● Work to complete: Pick out the lines in the listing below that contain the word "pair" and copy them.

● Data section:
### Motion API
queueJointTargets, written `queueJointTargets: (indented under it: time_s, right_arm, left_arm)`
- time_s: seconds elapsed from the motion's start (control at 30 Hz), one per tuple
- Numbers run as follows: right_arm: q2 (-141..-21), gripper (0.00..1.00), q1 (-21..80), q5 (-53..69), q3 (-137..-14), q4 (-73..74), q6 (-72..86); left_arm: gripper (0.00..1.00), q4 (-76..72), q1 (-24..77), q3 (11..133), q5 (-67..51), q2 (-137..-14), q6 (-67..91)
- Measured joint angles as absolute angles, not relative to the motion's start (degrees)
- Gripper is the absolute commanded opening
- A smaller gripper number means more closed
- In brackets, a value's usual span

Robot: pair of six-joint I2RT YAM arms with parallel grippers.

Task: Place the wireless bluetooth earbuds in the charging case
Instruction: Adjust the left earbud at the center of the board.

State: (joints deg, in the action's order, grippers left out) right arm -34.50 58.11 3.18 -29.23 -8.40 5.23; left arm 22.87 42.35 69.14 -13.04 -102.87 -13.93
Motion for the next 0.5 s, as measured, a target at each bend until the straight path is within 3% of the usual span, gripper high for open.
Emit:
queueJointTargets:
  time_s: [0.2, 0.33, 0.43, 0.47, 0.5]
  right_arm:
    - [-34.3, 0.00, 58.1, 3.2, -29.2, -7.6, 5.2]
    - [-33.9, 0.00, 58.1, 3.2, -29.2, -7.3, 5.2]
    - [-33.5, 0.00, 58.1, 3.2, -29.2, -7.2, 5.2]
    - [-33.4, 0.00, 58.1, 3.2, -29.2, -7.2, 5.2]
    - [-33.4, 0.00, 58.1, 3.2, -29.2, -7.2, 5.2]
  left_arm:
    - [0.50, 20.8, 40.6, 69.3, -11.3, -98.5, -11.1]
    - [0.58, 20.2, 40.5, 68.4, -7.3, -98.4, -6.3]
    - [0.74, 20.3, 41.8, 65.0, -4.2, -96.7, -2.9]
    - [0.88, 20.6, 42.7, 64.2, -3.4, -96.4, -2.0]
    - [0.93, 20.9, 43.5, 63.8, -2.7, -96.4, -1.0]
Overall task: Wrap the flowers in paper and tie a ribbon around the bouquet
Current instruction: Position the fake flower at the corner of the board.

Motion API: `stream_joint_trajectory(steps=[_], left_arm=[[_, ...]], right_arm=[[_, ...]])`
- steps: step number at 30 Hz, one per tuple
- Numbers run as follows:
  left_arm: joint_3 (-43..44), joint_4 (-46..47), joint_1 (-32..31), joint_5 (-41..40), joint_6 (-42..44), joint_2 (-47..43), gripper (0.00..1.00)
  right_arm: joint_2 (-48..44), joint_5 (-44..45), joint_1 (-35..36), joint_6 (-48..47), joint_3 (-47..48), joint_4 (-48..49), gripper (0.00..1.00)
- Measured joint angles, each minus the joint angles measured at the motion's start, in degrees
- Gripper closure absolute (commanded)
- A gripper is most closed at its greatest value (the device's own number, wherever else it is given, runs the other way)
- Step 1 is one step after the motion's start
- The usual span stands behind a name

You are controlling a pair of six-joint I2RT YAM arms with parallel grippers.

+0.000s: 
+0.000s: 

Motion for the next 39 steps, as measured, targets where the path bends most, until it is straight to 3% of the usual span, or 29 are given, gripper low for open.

● Solution to the problem:
Robot: pair of six-joint I2RT YAM arms with parallel grippers.
You are controlling a pair of six-joint I2RT YAM arms with parallel grippers.

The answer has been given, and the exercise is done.